Since that bug report shows that the inlining as implemented now
increases the code size (for that test case) for every target where it
has been tested on so far, this is clearly in violation of the rules
for -Os, and thus a regression compared to older versions of GCC
(which generally didn't perform any automatic inlining with -Os).

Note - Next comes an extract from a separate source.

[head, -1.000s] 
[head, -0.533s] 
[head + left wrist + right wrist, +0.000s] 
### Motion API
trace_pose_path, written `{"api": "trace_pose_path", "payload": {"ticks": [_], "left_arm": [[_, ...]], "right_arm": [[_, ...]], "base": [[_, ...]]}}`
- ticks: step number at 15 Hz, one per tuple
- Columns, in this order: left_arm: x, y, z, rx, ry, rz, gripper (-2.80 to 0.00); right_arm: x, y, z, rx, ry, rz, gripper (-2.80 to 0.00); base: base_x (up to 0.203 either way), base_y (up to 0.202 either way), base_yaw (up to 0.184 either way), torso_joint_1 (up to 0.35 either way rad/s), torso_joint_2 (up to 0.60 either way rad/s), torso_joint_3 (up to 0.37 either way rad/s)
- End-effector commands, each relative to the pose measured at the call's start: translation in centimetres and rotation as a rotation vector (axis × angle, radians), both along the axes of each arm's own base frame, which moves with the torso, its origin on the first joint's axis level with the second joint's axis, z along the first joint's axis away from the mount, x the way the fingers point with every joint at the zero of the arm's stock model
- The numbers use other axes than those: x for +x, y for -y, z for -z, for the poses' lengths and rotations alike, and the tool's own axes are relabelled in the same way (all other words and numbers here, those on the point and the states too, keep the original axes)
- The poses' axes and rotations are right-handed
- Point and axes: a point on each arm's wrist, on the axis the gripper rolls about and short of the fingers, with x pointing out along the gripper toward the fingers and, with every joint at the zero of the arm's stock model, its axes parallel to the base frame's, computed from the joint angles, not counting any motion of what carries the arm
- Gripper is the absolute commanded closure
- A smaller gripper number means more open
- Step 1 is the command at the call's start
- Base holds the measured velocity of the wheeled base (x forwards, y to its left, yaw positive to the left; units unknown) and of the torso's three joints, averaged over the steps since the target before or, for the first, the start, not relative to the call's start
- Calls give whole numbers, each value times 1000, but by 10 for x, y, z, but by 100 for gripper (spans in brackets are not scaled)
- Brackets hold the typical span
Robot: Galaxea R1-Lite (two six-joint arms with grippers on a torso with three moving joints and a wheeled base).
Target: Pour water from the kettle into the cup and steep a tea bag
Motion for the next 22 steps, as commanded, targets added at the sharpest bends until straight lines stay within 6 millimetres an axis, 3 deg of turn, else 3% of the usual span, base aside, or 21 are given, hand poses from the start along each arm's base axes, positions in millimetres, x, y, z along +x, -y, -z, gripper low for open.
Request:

If you don't accept that to be a regression, what else are you willing
to accept?

> > Then, folks who like to complain
> > come along and report silly bugs like this,

> Wow.

I hope you just had a bad day only.  Otherwise, I might eventually
lose my trust into the mental abilities of the GCC developers.  Sorry.
I spent a couple of hours to boil down the complaints of our users
(some of them still think that GCC 4 is a major step backwards for
them!, compared to GCC 3) to what really makes a meaningful bug report
(simple, reproducible).  I spent another couple of hours to
demonstrate this regression basically affects *all* GCC targets (not
just AVR which I realize is by now of quite minor importance), and
what am I called for doing that?

Sorry, but this is unbelievable.

-- 
cheers, J"org               .-.-.   --... ...--   -.. .  DL8DTL

http://www.sax.de/~joerg/                        NIC: JW11-RIPE
Never trust an operating system you don't have sources for. ;-)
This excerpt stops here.